DESCRIPTION OF THE TASK
From the listing below, pull out the lines that hold "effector".
==== PROVIDED MATERIAL ====
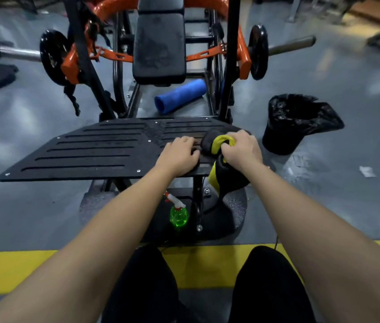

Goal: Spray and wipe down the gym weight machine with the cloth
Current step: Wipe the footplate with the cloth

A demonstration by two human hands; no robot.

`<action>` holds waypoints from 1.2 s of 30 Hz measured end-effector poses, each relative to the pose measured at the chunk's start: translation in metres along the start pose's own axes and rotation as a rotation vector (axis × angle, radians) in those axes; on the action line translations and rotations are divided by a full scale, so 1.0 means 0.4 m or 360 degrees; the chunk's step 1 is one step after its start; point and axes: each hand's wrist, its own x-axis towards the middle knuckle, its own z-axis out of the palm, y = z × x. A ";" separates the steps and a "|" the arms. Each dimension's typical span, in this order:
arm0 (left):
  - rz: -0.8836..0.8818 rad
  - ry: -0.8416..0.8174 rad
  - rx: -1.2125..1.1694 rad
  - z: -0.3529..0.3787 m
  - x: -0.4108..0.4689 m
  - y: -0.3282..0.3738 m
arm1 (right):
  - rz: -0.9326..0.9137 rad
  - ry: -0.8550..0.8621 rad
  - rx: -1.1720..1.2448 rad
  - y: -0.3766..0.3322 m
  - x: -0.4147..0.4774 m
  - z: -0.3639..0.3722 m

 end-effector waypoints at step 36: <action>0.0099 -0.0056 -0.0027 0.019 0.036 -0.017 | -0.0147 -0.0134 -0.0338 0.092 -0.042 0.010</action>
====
COMPLETED TASK
`<action>` holds waypoints from 1.2 s of 30 Hz measured end-effector poses, each relative to the pose measured at the chunk's start: translation in metres along the start pose's own axes and rotation as a rotation vector (axis × angle, radians) in those axes; on the action line translations and rotations are divided by a full scale, so 1.0 means 0.4 m or 360 degrees; the chunk's step 1 is one step after its start; point and axes: each hand's wrist, its own x-axis towards the middle knuckle, its own z-axis out of the palm, y = z × x. A ";" separates the steps and a "|" the arms. Each dimension's typical span, in this order:
 end-effector waypoints at step 36: <action>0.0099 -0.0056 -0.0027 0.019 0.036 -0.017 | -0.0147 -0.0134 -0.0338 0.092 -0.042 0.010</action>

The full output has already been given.